WHAT YOU ARE ASKED TO DO:
Find and copy the lines in the records beneath this task that contain the word "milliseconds".

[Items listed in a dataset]

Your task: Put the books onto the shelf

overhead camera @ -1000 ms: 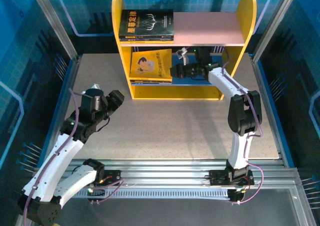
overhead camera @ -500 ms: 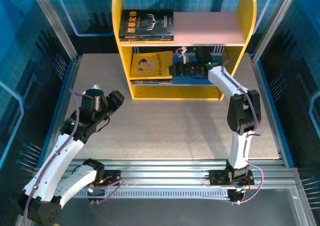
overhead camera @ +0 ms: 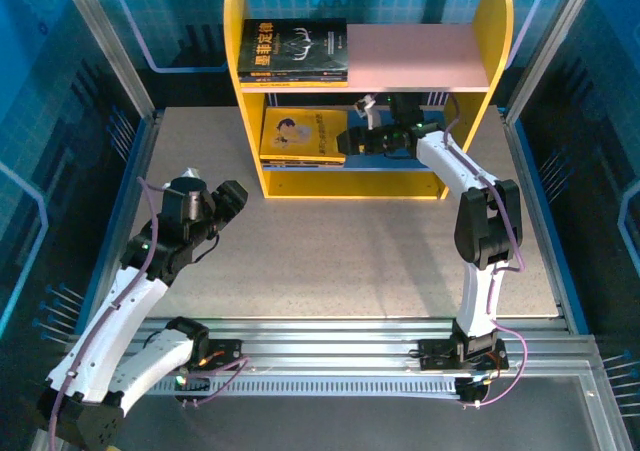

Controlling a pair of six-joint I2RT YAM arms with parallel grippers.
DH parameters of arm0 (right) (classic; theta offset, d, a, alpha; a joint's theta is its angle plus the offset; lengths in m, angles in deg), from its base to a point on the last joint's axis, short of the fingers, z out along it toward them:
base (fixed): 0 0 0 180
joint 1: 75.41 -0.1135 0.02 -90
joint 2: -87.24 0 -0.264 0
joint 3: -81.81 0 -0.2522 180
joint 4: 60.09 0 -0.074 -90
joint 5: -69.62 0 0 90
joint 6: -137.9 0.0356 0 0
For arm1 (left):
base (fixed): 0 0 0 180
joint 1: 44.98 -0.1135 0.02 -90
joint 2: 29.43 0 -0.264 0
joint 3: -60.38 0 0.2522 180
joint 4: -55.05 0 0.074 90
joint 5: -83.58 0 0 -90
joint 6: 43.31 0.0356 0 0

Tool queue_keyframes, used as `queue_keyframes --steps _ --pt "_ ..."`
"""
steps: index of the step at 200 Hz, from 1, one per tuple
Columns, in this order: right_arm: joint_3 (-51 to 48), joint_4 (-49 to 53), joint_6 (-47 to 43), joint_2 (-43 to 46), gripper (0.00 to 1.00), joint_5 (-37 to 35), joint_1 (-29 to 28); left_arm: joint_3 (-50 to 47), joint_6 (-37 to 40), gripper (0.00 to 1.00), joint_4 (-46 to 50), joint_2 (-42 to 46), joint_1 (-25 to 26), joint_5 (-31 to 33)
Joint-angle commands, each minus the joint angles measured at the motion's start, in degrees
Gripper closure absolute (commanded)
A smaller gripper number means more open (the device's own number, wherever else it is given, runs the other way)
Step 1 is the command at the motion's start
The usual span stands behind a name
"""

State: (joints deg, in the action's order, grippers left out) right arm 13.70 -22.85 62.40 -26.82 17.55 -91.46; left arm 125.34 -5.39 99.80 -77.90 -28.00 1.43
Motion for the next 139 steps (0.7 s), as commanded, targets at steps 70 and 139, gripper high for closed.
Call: queue_keyframes --steps 70,139 --pt "1.3 1.1 0.1 0.4 0.30 -1.4 1.6 -0.7 1.6 0.36 -0.7 0.4 -1.0 -1.1" --pt "3.5 1.9 0.3 -1.4 0.27 0.8 0.7 -0.7 1.8 0.36 -0.7 0.6 -1.5 -1.7"
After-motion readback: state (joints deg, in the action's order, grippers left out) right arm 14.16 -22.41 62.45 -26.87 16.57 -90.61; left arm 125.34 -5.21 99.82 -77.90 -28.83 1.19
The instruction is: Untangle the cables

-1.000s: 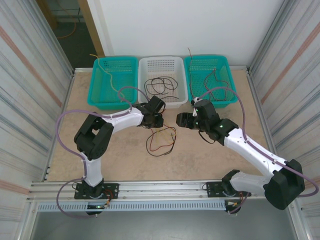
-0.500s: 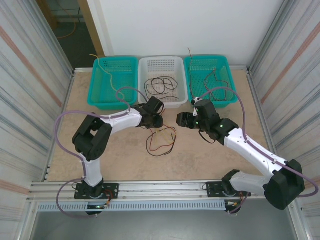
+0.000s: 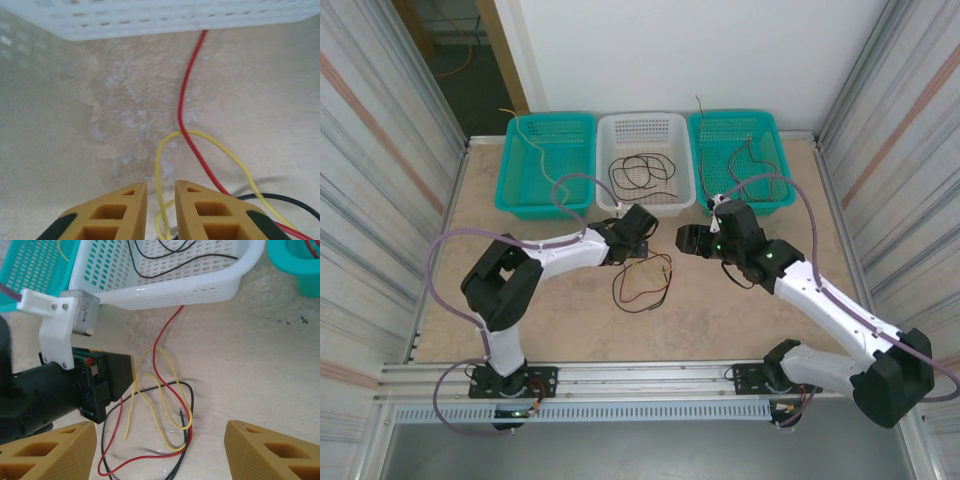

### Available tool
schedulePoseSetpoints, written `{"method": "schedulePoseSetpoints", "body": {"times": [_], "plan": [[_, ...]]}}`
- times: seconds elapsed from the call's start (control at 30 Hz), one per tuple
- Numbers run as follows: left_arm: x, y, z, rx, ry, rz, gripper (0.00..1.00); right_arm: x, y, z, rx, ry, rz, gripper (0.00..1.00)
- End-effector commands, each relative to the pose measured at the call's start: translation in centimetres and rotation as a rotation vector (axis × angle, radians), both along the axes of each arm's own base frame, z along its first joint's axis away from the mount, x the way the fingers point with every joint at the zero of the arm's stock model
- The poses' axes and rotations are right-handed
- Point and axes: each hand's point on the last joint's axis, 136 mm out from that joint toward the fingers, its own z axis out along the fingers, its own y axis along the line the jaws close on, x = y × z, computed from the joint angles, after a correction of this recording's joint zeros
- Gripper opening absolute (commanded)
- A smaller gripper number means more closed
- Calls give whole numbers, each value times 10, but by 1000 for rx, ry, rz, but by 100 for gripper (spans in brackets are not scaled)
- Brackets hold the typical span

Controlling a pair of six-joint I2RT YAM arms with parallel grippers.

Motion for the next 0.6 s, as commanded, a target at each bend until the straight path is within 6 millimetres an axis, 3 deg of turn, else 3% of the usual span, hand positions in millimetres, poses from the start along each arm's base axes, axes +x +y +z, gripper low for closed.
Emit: {"method": "schedulePoseSetpoints", "body": {"times": [0.0,0.33,0.57], "plan": [[7,12,-9,28,-32,74,23,-4,-13,0,-7,5,-34,68],[-6,7,-41,7,50,76,24,-4,-16,0,1,5,-38,68],[-5,1,-35,-17,50,64,30,-5,-15,2,5,1,-34,68]]}}
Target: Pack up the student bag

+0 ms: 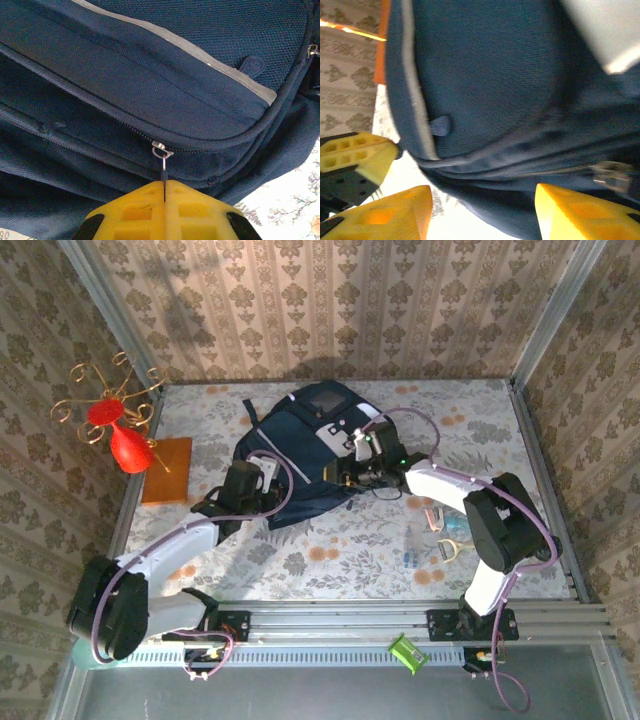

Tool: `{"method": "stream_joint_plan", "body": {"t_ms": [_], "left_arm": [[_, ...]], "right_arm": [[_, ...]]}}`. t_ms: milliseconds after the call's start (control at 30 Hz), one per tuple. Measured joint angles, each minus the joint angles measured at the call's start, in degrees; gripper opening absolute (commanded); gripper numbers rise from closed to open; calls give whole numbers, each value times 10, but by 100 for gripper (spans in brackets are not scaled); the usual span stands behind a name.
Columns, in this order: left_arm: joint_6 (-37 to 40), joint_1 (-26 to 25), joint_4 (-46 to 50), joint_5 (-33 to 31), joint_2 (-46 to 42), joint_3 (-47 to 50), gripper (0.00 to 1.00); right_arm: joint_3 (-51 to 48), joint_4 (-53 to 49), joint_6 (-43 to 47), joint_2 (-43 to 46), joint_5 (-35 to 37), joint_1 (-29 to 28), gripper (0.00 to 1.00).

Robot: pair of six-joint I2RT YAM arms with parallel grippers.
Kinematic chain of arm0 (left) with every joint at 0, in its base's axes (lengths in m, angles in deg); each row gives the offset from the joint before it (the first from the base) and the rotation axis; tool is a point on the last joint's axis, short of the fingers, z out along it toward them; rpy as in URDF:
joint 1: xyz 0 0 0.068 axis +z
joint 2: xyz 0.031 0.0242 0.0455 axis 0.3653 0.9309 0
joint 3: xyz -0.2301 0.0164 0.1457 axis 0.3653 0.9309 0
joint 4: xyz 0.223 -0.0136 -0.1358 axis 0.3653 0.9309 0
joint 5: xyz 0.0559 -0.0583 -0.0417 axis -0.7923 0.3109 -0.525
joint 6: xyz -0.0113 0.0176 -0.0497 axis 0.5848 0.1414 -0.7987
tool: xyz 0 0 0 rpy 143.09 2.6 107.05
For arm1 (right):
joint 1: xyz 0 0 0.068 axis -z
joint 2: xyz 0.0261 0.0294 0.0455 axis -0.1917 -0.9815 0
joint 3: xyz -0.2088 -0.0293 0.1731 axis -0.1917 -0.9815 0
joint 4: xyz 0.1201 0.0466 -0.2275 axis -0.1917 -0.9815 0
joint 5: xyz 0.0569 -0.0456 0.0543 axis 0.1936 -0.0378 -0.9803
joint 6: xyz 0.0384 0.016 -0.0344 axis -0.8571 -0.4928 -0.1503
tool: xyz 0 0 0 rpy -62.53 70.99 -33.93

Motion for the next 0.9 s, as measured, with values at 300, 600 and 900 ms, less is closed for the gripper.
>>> {"method": "stream_joint_plan", "body": {"t_ms": [300, 600, 900], "left_arm": [[0, -1, -3, 0, -4, 2, 0], [0, -5, -6, 0, -4, 4, 0], [0, -8, -11, -5, -4, 9, 0]], "right_arm": [[3, 40, -71, -30, 34, -17, 54], [0, 95, -130, -48, 60, -18, 54], [13, 99, -158, -76, 86, -25, 23]]}}
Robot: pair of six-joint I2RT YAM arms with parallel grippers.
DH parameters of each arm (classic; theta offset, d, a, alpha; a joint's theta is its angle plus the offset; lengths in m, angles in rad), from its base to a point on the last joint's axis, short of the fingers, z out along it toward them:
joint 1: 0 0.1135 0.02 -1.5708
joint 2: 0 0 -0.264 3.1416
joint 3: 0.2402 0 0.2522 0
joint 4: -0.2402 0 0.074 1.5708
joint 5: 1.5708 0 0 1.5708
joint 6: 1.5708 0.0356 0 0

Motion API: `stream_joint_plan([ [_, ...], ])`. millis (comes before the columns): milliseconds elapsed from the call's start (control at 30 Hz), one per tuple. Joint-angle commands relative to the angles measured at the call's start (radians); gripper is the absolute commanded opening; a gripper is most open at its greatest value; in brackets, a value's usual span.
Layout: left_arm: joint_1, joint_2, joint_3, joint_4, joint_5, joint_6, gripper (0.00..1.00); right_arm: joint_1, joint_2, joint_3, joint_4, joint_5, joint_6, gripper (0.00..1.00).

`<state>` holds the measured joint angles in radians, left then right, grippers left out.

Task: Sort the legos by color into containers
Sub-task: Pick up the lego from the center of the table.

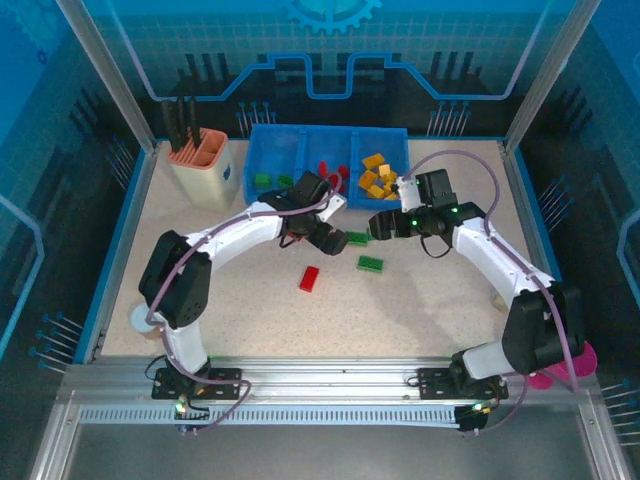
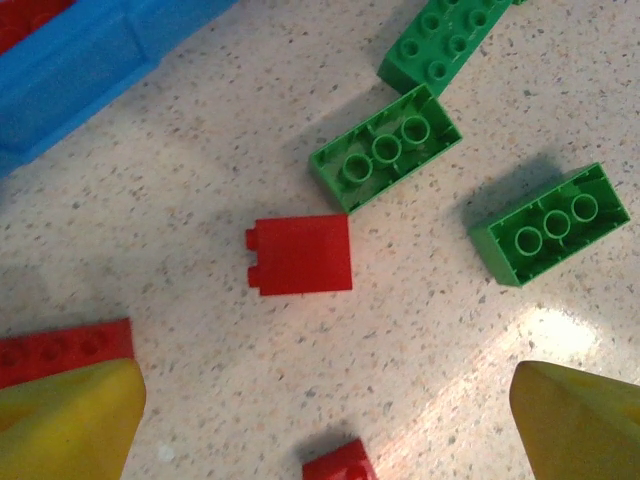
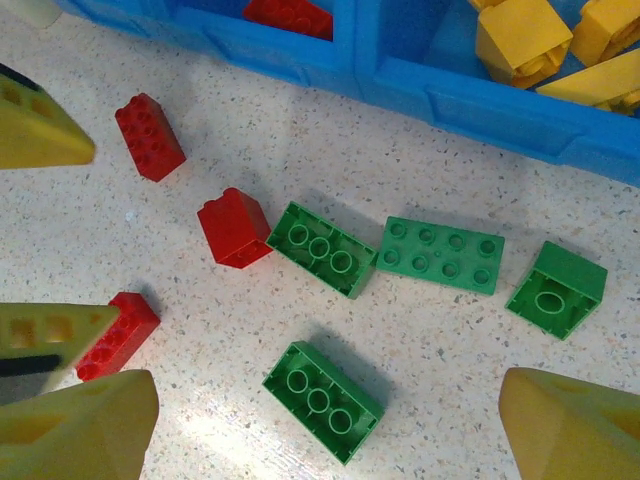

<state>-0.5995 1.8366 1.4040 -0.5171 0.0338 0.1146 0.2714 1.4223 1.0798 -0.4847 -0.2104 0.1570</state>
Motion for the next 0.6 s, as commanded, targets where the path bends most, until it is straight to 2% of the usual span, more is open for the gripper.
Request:
stream_joint_plan([
  [0, -0.017, 0.050, -0.006, 0.064, 0.014, 0.007, 0.95, -0.010, -0.040, -0.001, -0.040, -0.007, 0.004, 0.89],
  [300, -0.031, 0.182, 0.049, 0.094, -0.027, 0.017, 0.93, -0.011, -0.080, -0.033, -0.049, 0.023, 0.002, 0.90],
  [567, -0.033, 0.289, 0.145, 0.063, -0.032, 0.007, 0.82, -0.012, -0.089, -0.039, -0.056, 0.039, -0.007, 0.91],
])
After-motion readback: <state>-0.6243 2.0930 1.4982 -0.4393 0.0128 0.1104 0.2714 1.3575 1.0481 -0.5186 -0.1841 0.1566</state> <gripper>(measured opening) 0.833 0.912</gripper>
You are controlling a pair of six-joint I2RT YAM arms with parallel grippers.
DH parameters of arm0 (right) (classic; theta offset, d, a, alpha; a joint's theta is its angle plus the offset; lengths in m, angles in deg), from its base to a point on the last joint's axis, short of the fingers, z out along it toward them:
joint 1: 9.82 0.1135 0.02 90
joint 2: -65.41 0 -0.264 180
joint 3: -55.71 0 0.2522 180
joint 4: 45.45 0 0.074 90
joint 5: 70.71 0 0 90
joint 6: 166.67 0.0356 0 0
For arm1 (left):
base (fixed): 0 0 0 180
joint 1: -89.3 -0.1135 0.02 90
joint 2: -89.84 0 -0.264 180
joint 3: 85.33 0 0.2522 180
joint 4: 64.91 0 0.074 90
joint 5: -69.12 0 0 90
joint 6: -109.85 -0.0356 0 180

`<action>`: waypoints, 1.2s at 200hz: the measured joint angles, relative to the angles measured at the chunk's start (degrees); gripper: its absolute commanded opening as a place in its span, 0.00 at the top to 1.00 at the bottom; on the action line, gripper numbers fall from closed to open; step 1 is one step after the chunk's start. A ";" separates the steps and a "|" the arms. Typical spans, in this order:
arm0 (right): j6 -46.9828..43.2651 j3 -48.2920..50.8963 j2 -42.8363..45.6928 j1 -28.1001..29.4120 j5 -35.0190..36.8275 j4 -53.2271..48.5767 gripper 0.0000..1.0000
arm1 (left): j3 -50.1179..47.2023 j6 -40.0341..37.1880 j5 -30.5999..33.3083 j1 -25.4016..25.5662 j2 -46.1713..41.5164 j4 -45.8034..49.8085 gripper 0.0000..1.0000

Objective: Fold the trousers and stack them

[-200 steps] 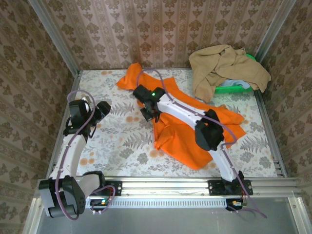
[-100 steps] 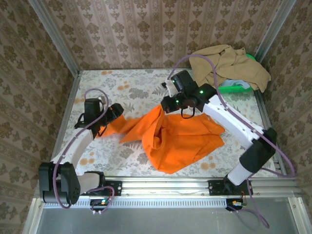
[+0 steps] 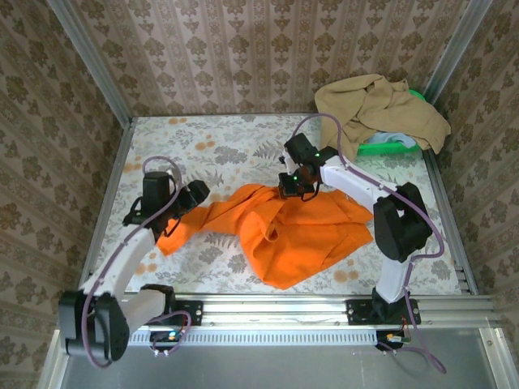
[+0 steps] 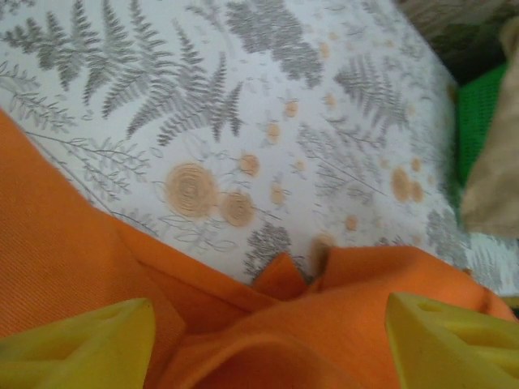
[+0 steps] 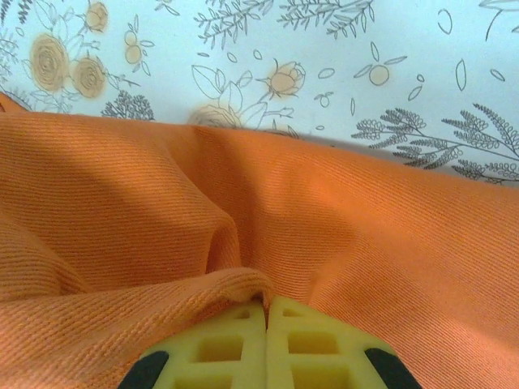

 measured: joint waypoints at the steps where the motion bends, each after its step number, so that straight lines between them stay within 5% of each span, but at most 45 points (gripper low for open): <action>1: 0.00 -0.07 0.00 0.00 0.00 0.00 0.97 | 0.00 0.00 0.07 0.26 -0.33 0.20 0.28; 46: 0.00 -0.72 0.00 0.15 0.00 0.15 0.98 | 0.92 -1.55 8.68 13.46 -6.75 14.38 0.39; 95: 0.00 -2.12 -0.26 0.17 0.02 0.11 0.98 | 1.25 -2.12 17.44 23.87 -9.77 25.00 0.33; 122: 0.00 -3.43 -0.79 0.37 0.02 0.11 0.98 | 1.25 -4.31 21.29 24.33 -6.82 24.79 0.40; 178: 0.00 -4.20 -1.14 1.16 0.04 0.07 0.98 | 1.09 -10.34 22.62 23.93 2.36 17.88 1.00; 240: 0.00 -5.42 -1.31 1.25 0.52 -0.52 0.93 | 12.79 -11.63 18.49 24.46 -5.97 28.94 1.00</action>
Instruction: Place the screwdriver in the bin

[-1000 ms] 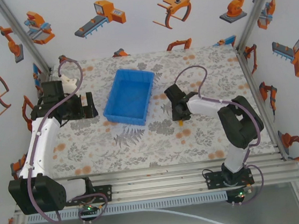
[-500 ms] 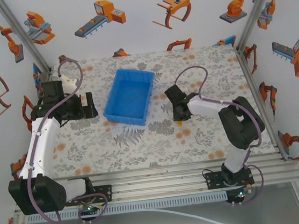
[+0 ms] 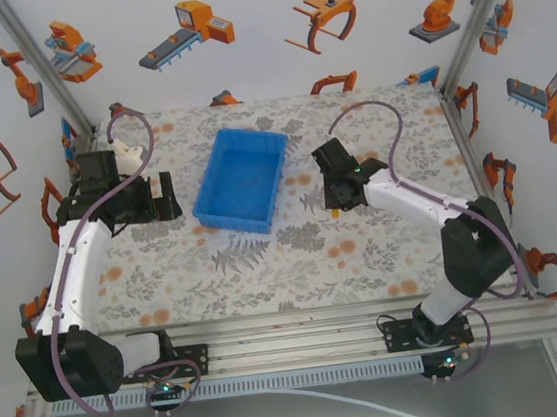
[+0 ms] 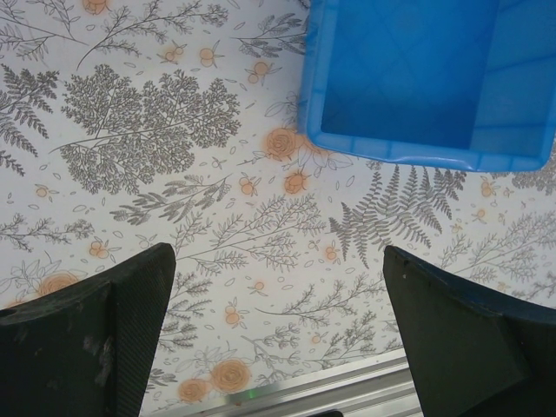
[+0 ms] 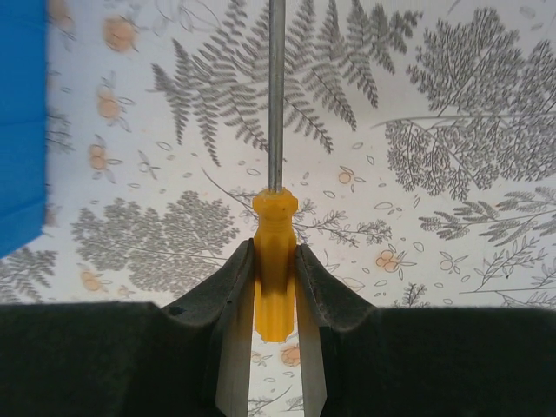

WRITTEN SOLUTION:
Tool: `{"method": "stream_joint_plan", "body": {"t_ms": [_], "left_arm": [[_, ...]], "right_arm": [[_, ...]]}}`. t_ms: milliseconds after the call's start (control at 30 Hz), one per tuple. Measured joint angles, each minus the joint angles measured at the call's start, in degrees; gripper opening absolute (commanded); gripper numbers rise from closed to open; calls give whole numbers, each value times 10, but by 100 for gripper (spans in brackets are not scaled); the usual span stands behind a name.
Motion API: `stream_joint_plan([ [_, ...], ])`. millis (comes before the columns): milliseconds elapsed from the call's start (control at 30 Hz), one per tuple. Joint-angle commands relative to the angles measured at the call's start (radians); gripper is the absolute commanded opening; a gripper is most open at its greatest value; in brackets, a value's usual span.

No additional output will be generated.